Has anyone else heard of this? Done it?


----------



## Konnie Hein (Jun 14, 2006)

We have what I would consider to be "one session learning" with our disaster search dogs when using our "Focused Scenting" method.


----------



## liz shulman (Aug 28, 2008)

Konnie, can you describe how that's done?


----------



## Konnie Hein (Jun 14, 2006)

The Focused Scenting method is a method we use to train our disaster SAR dogs. We manipulate the environment to allow the dog to teach itself what actions bring reward. No corrections are used. It is very similar to Randy Hare's detection training method. Through a type of self-reinforcement, the dog learns that he will get his reward (tugging with the helper) only by finding and alerting on human scent. We've found that the learning is much faster and more solid than our traditional training method.

One example of one-session learning is when we teach the dog to ignore its own reward toy. The dog already knows how to find the hidden human victim in a series of barrels and to ignore minor distractions in the process of doing so. We place one human (hidden) in one of the alert barrels and another human with the dog's toy off to the side. The dog is sent to search and is allowed to grab the toy from the standing human if he wants to. He can carry it and even run around with it a little. We allow the dog to make the decision to drop the toy on his own (and they pretty much all eventually do, because just holding the toy isn't rewarding enough) and continue to search for the hidden human. No corrections or verbal reminders to search are given by the handler. The dog is rewarded immediately after he drops his toy and finds and alerts on the hidden human. Most dogs learn to completely ignore their reward toy being held by a bystander or on the ground in the search area in one session. 

The interesting thing is that there are some dogs who repeatedly grab the toy from the human bystander after multiple runs in the same day. They don't appear to be learning to ignore their toy. We'll bring them back the next day and they'll completely ignore their toy the first time out. It's as if they were thinking about the training sessions in the down-time.


----------



## Konnie Hein (Jun 14, 2006)

The Focused Scenting method is a method we use to train our disaster SAR dogs. We manipulate the environment to allow the dog to teach itself what actions bring reward. No corrections are used. It is very similar to Randy Hare's detection training method. Through a type of self-reinforcement, the dog learns that he will get his reward (tugging with the helper) only by finding and alerting on human scent. We've found that the learning is much faster and more solid than our traditional training method.

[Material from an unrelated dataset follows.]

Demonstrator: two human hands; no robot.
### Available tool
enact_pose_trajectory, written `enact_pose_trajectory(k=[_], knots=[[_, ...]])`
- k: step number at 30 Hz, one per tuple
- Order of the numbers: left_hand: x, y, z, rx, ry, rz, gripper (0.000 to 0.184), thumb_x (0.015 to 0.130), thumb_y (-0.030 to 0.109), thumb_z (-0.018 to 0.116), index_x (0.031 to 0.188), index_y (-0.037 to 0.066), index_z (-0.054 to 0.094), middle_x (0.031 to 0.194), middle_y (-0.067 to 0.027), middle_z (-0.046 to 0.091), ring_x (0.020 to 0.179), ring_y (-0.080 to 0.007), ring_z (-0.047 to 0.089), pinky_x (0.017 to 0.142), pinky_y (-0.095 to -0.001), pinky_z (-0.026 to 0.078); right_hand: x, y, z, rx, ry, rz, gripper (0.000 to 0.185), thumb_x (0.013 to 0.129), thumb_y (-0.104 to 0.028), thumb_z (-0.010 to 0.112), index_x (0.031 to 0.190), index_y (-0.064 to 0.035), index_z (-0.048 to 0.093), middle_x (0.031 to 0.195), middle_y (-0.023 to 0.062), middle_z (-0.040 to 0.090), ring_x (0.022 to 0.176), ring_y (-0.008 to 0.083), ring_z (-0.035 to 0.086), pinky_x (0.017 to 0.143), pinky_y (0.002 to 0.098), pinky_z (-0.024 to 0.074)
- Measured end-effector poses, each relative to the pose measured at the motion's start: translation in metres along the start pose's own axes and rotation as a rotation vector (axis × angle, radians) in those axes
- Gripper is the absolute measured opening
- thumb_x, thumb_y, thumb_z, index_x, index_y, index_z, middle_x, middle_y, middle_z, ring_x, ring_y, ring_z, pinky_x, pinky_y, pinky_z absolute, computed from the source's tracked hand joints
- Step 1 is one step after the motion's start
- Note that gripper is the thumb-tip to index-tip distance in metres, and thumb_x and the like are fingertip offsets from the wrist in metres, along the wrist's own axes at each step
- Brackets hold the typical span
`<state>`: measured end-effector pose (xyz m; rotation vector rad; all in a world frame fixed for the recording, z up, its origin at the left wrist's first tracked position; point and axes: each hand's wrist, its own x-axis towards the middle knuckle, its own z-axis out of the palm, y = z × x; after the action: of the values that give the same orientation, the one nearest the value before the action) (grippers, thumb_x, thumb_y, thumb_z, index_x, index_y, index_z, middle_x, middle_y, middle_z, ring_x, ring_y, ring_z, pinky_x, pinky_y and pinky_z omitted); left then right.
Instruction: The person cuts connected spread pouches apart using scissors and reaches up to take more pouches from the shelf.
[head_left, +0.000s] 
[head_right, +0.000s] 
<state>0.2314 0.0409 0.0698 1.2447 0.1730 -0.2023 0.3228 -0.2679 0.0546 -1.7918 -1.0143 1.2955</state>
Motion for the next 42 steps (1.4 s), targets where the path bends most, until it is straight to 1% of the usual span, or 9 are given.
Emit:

One example of one-session learning is when we teach the dog to ignore its own reward toy. The dog already knows how to find the hidden human victim in a series of barrels and to ignore minor distractions in the process of doing so. We place one human (hidden) in one of the alert barrels and another human with the dog's toy off to the side. The dog is sent to search and is allowed to grab the toy from the standing human if he wants to. He can carry it and even run around with it a little. We allow the dog to make the decision to drop the toy on his own (and they pretty much all eventually do, because just holding the toy isn't rewarding enough) and continue to search for the hidden human. No corrections or verbal reminders to search are given by the handler. The dog is rewarded immediately after he drops his toy and finds and alerts on the hidden human. Most dogs learn to completely ignore their reward toy being held by a bystander or on the ground in the search area in one session. 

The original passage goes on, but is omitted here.